Smaller structural parts are then fitted between the longerons, including the support for the front seats and the front and rear reinforcing arches, which lie horizontally and a rear cross-member. These components are then clamped in place and spot-welded together, then moved to the next assembly stage on second jig.
Lying on this jig is the steel sheet that will form the chassis’ bottom plate. Further spot-welds are made and reinforcing channels are slotted into the open sections of the longerons. The top plate is then put in place and fixed with numerous spot welds with the aid of a template to ensure they are positioned correctly.
The chassis is then moved to a third fixture and fitted with its outer longerons, which are also spot-welded in place with the aid of a template. A fourth stage involves putting the chassis into a machine that folds over the edges of the longerons. In a fifth stage, the chassis is placed in a machine that drills all the holes for the external accessories.

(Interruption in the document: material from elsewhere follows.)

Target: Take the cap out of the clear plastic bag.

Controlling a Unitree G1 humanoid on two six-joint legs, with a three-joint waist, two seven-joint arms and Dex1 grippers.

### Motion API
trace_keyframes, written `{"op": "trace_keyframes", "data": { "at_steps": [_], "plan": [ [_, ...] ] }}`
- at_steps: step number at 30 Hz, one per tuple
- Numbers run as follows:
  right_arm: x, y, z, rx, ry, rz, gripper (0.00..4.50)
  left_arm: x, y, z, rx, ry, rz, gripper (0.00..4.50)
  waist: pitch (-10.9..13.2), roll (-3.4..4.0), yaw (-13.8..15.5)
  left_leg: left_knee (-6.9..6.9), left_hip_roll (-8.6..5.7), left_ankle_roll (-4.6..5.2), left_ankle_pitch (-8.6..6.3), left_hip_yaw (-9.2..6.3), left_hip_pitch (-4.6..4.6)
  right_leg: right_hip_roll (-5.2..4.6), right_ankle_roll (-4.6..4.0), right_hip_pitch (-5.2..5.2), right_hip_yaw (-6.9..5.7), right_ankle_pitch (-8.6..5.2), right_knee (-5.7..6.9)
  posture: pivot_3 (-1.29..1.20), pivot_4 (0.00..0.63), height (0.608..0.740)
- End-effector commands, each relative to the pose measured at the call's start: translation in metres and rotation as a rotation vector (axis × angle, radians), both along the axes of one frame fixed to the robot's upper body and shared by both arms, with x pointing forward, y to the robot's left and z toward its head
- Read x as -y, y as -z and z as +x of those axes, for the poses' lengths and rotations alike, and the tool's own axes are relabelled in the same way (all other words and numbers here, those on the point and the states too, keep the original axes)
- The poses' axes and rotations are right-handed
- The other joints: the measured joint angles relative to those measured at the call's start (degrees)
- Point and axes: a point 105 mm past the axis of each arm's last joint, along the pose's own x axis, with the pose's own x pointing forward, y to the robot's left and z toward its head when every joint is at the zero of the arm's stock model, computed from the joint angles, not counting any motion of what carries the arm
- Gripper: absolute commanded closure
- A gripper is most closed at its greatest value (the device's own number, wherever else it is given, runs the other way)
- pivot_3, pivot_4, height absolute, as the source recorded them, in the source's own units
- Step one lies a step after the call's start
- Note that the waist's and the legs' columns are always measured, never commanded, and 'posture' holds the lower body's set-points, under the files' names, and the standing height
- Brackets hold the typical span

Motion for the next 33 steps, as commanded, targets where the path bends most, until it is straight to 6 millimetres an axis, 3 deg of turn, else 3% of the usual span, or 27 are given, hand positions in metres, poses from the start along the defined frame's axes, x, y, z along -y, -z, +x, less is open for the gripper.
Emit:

The accessories, including suspension supports and towing loops, are welded on in the sixth stage, after which the chassis is placed in a roll frame that allows access for attachment of the rest of the mounts for the front and rear running gear and the fuel tank support member in the final stage.
Essentially complete, the chassis is then treated to prevent corrosion, being either hot-dip galvanised or put through a cataphoresis process that electrochemically deposits an epoxy-type coating.
The separate body shell structure is then assembled and spot-welded on a jig from pressed steel panels.
Integrating the van body
Using a standard 2CV saloon shell, even a brand new one, as the starting point for the van involves significant surgery, Arthur explains. Starting just behind the B-posts, immediately to the rear of the doors, the shell is cut down to the level of the floor and the sills, which are retained, so the roof and all the vertical panels behind what will become the cab come off.
A steel framework is then welded to the B-posts, the cab roof and the floor and sills to provide a structure to which the van body can be joined. A reinforcing frame is then also welded to the floor and sills. Finally, the fibreglass van body and its stainless steel supporting frame are bonded and bolted to the new structure.
“Eventually, we will be getting the bodyshells made so that we don’t have to cut the back end off the car, once I know what numbers we are selling,” Arthur says. “If we’re only doing one or two a year I won’t bother, but if it’s 10-plus then I’ll get the bodyshells made so we just bolt the fibreglass body on.”
Basic interior
The interior is deliberately kept as basic as the original, with only the addition of an analogue battery gauge, a second heater/demister to meet UK regulations. A USB port is an option, and heated seats are likely to be offered in the future. “Heated seats don’t take much power, and they do a good job,” Arthur says.
Priced at £40,000 plus VAT in the UK, the Eive will not be cheap, Arthur admits, but it will be a niche vehicle that will stand out and act as an ambassador for a small business, he says, and leasing packages are available.
If all goes to plan, the first vans will be delivered to customers this August, a couple of months after the first 2CEV saloons take to the road.